--- START ---

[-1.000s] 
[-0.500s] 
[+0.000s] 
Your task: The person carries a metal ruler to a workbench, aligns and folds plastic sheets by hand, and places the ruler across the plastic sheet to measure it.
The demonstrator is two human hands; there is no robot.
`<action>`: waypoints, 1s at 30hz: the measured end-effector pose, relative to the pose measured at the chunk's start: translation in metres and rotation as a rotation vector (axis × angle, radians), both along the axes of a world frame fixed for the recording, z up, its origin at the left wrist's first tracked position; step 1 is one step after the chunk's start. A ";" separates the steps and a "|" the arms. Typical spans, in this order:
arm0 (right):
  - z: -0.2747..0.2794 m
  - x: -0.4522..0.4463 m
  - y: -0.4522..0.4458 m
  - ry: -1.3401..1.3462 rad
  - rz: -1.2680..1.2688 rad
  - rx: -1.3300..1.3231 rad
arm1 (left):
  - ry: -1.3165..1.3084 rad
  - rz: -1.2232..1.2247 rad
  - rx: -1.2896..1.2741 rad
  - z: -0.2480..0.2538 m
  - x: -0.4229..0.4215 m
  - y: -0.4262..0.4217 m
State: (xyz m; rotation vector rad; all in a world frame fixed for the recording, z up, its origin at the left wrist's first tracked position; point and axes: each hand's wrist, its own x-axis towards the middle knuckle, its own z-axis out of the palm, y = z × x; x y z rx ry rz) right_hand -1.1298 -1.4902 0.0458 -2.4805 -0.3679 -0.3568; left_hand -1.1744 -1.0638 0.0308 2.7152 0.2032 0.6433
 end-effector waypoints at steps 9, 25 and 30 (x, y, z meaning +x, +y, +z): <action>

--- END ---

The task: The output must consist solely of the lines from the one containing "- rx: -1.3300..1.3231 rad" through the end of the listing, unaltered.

Output for this exercise:
  - rx: -1.3300..1.3231 rad
arm1 (left):
  - ry: -1.3165..1.3084 rad
  - rz: -1.2232..1.2247 rad
  - rx: -1.2896..1.2741 rad
  - z: -0.2480..0.2538 m
  - x: -0.4229..0.4215 m
  - y: -0.4262..0.4217 m
State: (xyz m; rotation vector rad; all in a world frame fixed for the recording, z up, its origin at the left wrist's first tracked position; point and axes: each hand's wrist, its own x-axis towards the middle knuckle, its own z-axis out of the palm, y = z × x; x y z rx ry rz) right_hand -1.1298 -1.4902 0.0458 -2.4805 -0.3679 -0.3568; left_hand -1.1744 -1.0638 0.0308 2.7152 0.2032 0.6433
 end-effector waypoints at steps 9, 25 and 30 (x, y, z meaning +x, +y, +z): <action>

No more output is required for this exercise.